Ma qual è adesso, dopo le devastazioni della guerra civile, la
situazione del Burundi, alle prese con i problemi endemici di fame, scarsità di
terre, isolamento, difficoltà di scambi? «Oggi il paese inizia finalmente a
vivere in pace, anche se non mancano le tensioni, e a sperimentare nuove
pratiche democratiche» spiega Federico Perotti, presidente Cisv e cornoperante in
Burundi a inizio anni ’90 (vedi box). «Quanto ai nostri 40 anni di lavoro,
posso dire con una punta d’orgoglio che quanto Cisv ha fatto è rimasto, dimostrandosi
sostenibile nel tempo». Ne sono un esempio non solo le decine di scuole
primarie, le 13 cornoperative agricole, i centri di salute, gli impianti per
l’acqua costruiti grazie alla collaborazione tra l’Ong e le associazioni
locali, ma anche il contributo alla ricostruzione del tessuto sociale del
paese: dai progetti per garantire la partecipazione democratica della
popolazione a quelli per il rientro dei profughi rimasti senza terre. «I
risultati del lavoro Cisv hanno un impatto anche visivo» aggiunge Alessandra
Casu. «Ad esempio a Rabiro, il primo luogo in cui sono stata, all’inizio non
c’era nulla, solo capanne sparse. Adesso ci sono le scuole, l’ospedale, strade
più curate, c’è un centro per la trasformazione del caffè. E i tetti delle
abitazioni, prima in lamiera, sono oggi tutti in cotto».

«Questi risultati sono stati possibili perché, oltre alle
competenze tecniche, i volontari ci hanno messo il cuore» tiene a precisare
Perotti, «mantenendo questo stile anche in Italia». Degli oltre 70 espatriati
in Burundi, infatti, molti hanno costruito reti di solidarietà e sviluppo anche
al rientro nel nostro paese: come Mario Foero e la moglie Maria, che hanno
animato due comunità laiche, o Gabriella Ambrosi, che si occupa di accoglienza
a profughi e senza fissa dimora, o ancora Sara Fischetti, giovane veterinaria
impegnata per il diritto al cibo e l’agricoltura biologica e sostenibile.

40 anni e non sentirli

Ognuno di questi volontari ha lasciato in
Burundi un segno, ricevendone a sua volta un ricordo indelebile, come Donatella
Barberis: «Non sono malata di mal d’Africa, ho sempre avuto chiaro in mente che
le mie radici sono qui e che ogni terra appartiene al suo popolo.

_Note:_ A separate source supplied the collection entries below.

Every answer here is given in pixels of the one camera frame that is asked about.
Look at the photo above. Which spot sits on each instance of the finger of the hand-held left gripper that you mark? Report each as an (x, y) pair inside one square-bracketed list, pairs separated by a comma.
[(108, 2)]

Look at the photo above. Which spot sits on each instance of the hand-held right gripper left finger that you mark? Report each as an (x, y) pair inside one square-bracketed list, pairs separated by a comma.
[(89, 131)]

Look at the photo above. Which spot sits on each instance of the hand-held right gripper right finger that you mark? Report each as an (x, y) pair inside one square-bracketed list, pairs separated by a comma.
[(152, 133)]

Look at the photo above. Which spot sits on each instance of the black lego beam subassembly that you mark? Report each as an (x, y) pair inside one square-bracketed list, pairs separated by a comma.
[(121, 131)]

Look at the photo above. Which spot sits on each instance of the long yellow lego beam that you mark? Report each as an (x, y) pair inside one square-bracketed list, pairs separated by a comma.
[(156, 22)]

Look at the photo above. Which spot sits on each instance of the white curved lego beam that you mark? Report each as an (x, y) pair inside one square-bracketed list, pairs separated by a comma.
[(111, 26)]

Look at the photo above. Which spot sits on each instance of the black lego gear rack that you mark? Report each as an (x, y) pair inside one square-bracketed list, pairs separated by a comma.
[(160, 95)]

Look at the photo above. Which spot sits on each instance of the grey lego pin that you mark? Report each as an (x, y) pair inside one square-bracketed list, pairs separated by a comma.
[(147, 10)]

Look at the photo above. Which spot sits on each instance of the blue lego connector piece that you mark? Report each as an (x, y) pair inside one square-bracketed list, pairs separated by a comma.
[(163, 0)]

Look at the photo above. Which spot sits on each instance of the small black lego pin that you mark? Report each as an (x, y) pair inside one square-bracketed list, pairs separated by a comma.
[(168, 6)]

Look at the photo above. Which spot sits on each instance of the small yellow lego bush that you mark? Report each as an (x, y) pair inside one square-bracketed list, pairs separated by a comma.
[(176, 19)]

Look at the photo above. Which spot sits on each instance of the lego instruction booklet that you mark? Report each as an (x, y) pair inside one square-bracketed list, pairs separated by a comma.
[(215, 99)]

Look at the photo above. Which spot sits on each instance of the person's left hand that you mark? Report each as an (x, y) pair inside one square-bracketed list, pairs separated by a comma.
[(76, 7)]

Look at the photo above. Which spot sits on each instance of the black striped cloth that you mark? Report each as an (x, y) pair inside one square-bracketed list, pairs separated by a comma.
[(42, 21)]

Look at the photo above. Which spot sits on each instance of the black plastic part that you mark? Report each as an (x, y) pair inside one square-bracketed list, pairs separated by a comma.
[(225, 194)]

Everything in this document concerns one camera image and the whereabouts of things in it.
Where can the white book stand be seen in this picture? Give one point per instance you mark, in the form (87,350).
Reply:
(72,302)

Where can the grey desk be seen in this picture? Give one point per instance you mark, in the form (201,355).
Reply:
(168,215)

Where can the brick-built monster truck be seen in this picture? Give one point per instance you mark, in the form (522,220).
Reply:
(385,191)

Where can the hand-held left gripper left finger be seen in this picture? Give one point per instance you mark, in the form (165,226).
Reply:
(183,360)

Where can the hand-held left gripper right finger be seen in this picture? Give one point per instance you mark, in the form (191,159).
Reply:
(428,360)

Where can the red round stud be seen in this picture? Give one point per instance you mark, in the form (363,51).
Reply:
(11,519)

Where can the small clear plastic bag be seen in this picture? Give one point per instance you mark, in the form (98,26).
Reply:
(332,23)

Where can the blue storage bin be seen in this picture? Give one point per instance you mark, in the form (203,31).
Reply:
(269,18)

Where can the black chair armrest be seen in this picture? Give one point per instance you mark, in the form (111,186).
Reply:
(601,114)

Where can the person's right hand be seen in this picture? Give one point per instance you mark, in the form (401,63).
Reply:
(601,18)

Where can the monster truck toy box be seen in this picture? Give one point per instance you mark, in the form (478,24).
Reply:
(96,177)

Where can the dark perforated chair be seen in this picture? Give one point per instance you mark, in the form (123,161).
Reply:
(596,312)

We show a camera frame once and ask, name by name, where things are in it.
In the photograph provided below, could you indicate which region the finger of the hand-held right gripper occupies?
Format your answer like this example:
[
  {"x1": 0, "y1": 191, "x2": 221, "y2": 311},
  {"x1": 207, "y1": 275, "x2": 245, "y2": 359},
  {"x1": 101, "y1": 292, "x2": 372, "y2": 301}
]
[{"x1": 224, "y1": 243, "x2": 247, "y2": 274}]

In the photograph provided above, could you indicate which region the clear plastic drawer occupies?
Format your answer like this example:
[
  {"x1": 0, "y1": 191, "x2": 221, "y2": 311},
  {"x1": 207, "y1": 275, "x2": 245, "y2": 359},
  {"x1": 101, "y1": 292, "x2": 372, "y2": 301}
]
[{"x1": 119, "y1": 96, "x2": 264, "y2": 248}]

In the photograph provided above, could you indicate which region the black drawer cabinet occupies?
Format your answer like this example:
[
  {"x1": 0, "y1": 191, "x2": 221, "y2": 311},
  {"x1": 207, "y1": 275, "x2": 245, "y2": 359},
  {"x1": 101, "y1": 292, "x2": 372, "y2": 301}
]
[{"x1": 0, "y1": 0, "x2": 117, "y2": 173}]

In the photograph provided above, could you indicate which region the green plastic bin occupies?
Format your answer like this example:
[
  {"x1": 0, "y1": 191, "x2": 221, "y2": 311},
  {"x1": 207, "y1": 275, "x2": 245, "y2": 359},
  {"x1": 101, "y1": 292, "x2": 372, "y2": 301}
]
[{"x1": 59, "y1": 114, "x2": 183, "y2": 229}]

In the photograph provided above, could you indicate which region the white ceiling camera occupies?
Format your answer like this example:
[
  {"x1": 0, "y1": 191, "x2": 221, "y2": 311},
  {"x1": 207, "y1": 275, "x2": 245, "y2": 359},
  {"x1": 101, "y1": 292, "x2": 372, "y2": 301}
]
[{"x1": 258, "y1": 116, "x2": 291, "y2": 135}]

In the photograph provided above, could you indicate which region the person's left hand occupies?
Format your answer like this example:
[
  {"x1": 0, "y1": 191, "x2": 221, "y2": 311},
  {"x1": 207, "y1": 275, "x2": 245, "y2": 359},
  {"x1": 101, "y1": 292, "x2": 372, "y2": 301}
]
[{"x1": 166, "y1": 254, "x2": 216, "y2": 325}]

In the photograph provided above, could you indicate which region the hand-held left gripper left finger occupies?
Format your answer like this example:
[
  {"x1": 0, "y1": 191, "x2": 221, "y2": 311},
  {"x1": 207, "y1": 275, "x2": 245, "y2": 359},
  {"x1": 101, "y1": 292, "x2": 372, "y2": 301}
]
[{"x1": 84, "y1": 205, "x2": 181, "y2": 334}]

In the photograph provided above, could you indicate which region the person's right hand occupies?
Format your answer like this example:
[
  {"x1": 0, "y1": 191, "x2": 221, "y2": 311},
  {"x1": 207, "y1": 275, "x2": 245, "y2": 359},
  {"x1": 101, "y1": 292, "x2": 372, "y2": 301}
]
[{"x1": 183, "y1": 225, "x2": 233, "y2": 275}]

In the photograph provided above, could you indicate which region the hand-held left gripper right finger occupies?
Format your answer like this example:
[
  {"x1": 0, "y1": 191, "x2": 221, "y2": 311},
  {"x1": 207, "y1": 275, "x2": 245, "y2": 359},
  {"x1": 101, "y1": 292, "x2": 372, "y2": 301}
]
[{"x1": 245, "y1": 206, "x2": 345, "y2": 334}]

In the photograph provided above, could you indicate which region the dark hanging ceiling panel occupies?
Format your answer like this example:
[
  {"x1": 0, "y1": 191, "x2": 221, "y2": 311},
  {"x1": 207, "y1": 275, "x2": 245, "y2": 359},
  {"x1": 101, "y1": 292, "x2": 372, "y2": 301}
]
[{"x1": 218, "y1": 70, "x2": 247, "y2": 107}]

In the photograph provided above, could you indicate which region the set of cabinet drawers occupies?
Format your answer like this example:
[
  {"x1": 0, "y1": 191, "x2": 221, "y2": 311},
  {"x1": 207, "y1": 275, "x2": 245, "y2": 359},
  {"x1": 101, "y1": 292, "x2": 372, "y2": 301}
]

Ma non potrò
mai dimenticare… Si è volontari per sempre, legati a una terra e a un popolo da
legami di solidarietà inestricabili. Non so se ho fatto e dato qualcosa di
buono al Burundi, ma lui ha dato e insegnato moltissimo a me. Ho spesso pensato
che prima o poi avrei dovuto dire grazie, e forse questa ricorrenza dei 40 anni
Cisv nel paese è l’occasione giusta. Urakoze, grazie».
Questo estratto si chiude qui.